Sys.getenv(): Error in substring(x, m + 1L) : invalid multibyte string at '<ff>' if an environment variable contains \xFF

On 1/31/23 01:27, Simon Urbanek wrote:
Well, yes, dropping such variables is a hack/work-around, but I would 
not rule that out from consideration. It would be good to have a look 
hat even other language runtimes do, but I can understand dropping them 
from getenv() a work-around allowing such environment variables to exist 
and be inherited by child processes, without breaking what happens in R 
(the language runtime at hand), makes some sense.

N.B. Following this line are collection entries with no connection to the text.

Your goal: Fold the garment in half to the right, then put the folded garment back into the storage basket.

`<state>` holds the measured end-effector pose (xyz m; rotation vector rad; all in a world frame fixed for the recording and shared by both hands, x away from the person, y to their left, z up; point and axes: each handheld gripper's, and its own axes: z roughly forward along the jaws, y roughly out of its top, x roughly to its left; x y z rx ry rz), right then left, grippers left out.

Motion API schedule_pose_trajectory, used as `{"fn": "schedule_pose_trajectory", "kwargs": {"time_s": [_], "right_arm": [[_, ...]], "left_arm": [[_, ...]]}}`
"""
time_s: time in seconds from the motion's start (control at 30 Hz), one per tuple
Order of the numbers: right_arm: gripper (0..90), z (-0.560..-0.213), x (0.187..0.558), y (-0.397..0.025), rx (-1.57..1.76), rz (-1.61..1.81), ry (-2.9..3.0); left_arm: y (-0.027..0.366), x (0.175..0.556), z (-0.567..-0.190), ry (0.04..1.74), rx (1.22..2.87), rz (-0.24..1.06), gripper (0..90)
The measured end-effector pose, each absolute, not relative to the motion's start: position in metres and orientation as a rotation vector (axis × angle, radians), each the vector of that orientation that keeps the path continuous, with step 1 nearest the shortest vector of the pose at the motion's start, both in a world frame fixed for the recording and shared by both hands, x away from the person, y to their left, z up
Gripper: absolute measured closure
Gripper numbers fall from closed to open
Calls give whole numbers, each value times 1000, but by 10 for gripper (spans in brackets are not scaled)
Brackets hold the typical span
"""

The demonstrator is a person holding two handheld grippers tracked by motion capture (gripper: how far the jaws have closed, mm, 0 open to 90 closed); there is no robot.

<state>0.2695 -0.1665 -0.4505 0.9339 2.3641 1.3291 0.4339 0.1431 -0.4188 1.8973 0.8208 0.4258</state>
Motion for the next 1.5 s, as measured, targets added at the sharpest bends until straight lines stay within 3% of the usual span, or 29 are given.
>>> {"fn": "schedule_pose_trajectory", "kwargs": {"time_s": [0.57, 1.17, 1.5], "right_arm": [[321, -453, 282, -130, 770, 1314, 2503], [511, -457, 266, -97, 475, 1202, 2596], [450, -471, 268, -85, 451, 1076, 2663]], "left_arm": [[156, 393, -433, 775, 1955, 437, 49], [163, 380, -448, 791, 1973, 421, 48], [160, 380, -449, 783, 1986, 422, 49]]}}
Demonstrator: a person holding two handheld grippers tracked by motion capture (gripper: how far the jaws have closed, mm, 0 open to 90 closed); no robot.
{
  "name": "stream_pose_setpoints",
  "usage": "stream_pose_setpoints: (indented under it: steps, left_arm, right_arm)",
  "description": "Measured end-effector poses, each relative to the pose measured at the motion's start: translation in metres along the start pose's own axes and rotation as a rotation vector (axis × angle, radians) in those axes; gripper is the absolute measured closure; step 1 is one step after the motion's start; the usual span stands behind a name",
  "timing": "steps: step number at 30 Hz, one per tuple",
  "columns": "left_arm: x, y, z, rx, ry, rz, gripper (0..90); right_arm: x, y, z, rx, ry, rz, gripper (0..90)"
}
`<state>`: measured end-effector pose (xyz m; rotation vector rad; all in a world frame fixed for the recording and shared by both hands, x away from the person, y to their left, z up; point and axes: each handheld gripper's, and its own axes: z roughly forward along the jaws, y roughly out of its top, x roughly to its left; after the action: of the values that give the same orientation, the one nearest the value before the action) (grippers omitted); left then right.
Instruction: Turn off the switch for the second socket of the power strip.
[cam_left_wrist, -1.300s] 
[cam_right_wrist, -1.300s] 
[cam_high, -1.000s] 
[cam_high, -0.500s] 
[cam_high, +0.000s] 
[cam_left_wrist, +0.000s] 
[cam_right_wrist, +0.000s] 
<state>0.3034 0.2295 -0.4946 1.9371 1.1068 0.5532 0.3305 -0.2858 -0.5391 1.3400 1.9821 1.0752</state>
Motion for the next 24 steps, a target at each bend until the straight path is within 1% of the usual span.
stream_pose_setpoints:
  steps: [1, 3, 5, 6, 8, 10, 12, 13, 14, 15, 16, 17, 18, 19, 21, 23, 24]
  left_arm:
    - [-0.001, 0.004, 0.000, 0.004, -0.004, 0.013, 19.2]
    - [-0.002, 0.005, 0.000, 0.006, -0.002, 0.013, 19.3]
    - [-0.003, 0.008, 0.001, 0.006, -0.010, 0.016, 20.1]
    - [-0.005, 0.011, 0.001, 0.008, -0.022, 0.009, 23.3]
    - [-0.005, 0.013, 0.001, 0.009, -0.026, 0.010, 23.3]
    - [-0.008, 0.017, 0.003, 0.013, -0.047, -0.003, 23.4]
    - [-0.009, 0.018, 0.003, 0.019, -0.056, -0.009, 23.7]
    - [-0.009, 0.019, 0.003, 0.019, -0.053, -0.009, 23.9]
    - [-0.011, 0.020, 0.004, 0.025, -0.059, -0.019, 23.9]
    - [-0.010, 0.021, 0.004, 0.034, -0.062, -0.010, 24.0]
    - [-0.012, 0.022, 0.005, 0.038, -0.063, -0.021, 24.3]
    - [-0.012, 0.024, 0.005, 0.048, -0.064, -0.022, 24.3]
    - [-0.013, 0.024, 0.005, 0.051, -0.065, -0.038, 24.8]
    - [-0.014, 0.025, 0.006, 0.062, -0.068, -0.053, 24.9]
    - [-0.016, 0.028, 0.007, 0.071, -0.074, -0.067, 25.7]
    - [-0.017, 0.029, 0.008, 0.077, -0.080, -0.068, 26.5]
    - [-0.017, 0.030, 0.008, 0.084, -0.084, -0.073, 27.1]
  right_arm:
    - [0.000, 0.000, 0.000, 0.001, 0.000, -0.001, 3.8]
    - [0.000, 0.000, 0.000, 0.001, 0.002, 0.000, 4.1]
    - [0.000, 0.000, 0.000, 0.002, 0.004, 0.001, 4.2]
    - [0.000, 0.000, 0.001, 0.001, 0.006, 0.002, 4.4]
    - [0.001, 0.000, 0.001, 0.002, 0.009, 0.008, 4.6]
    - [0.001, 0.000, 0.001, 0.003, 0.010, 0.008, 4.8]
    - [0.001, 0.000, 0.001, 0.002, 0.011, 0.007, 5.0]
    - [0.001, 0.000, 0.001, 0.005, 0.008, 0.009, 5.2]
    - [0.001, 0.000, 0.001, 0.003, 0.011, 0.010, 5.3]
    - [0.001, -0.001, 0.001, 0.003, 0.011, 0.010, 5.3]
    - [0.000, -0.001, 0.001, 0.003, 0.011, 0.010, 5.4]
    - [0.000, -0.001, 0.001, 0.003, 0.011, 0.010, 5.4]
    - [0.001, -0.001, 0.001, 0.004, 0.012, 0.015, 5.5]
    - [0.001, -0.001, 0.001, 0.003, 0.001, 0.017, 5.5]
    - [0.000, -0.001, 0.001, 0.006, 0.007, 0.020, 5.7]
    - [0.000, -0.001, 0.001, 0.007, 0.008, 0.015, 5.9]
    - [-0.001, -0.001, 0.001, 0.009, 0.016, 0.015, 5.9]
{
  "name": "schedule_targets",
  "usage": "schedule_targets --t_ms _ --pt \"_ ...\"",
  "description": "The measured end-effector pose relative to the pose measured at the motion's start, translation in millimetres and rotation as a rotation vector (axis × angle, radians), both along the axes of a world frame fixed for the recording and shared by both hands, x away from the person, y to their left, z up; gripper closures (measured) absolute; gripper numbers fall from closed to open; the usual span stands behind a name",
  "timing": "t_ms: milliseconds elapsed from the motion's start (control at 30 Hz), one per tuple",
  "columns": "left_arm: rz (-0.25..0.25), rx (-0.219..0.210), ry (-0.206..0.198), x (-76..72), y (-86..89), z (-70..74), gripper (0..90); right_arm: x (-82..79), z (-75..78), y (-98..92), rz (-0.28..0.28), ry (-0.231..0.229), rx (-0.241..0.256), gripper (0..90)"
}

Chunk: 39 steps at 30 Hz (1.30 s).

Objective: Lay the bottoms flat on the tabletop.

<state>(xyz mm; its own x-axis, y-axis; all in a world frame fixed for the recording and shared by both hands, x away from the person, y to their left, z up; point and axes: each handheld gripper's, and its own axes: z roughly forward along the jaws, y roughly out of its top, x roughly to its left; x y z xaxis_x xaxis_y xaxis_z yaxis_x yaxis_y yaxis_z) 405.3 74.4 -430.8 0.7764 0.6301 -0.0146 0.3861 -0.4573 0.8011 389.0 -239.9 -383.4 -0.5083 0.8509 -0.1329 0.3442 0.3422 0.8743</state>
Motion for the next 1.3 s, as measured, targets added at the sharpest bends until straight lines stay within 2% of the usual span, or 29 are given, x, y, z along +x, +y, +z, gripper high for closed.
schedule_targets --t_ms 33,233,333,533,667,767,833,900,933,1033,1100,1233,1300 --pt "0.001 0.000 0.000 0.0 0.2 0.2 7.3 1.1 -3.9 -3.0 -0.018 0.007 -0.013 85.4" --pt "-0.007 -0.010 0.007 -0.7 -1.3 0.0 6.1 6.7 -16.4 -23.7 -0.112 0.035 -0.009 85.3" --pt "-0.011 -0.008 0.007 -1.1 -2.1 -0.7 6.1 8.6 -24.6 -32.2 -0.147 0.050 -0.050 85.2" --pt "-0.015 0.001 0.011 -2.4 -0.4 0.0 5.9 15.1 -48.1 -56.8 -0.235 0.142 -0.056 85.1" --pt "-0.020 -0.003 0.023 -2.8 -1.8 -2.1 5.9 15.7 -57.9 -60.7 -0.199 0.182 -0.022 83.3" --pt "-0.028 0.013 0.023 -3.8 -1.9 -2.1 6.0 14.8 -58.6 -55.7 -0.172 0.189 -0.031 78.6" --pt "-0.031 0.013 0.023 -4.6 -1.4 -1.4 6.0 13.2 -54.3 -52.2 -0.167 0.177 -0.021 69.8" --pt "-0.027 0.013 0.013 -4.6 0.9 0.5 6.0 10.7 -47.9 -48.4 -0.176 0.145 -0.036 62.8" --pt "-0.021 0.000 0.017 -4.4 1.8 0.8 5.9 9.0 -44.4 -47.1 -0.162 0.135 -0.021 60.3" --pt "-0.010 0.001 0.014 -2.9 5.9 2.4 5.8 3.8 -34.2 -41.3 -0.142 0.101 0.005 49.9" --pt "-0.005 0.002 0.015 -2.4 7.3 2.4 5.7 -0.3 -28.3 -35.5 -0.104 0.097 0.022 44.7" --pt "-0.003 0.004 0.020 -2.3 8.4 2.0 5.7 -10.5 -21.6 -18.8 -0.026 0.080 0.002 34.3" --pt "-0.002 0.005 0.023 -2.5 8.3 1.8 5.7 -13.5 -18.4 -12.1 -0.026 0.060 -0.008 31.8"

The times when we could have (almost) arbitrary bytes in blobs are over, 
one has to choose and separate the two. Going back to that we allow 
blobs in multi-byte strings without special treatment is not possible. 
That's a common thing, not just for R, we can't just "stop checking" as 
before.

R has also the "bytes" encoding which can be used to work with 
non-strings (encoding agnostic operations on non-ASCII data), and there 
have been a number of improvements that are now ready in R-devel. In 
theory, of course, getenv() could allow also to return the results as 
"bytes" for those who insist they want to treat environment variables 
with invalid strings. That would be technically possible, but could not 
be made the default: people would have to opt-in for that by an argument 
to the function. I am not sure it is worth it, it would not do what 
Henrik is asking for, but it is possible and would be a conceptually 
sound solution allowing people to use such variables (with newly written 
code for it that cannot just use the values as "normal" strings), or to 
save the whole environment profile.

Some of us have spent very long time debating how to go further dealing 
with invalid strings, and it will still take time to decide and reach a 
consensus. It is a very hard problem with serious consequences and 
limitations. In principle one possible solution is to ban invalid 
strings fully, completely, don't allow them to be created. Another 
technically valid position is to allow invalid sequences in UTF-8 
strings and support a subset of string operations in them, while 
throwing errors in other (probably only after/when/if R can rely on that 
UTF-8 is always the native encoding). Another approach discussed was 
what some of the regular expressions do, when invalid strings 
automatically become "bytes", to some extent it is the current behavior 
of some regex operations. The improvements for "bytes" encoding handling 
so far in R-devel a consequence of what we have already agreed on.

So, it is not hard today to find inconsistencies in R in that some 
functions check for string validity while others don't. It is simply 
because we have not yet gone all the way to a solution to this big 
problem. getenv() is just one of the many.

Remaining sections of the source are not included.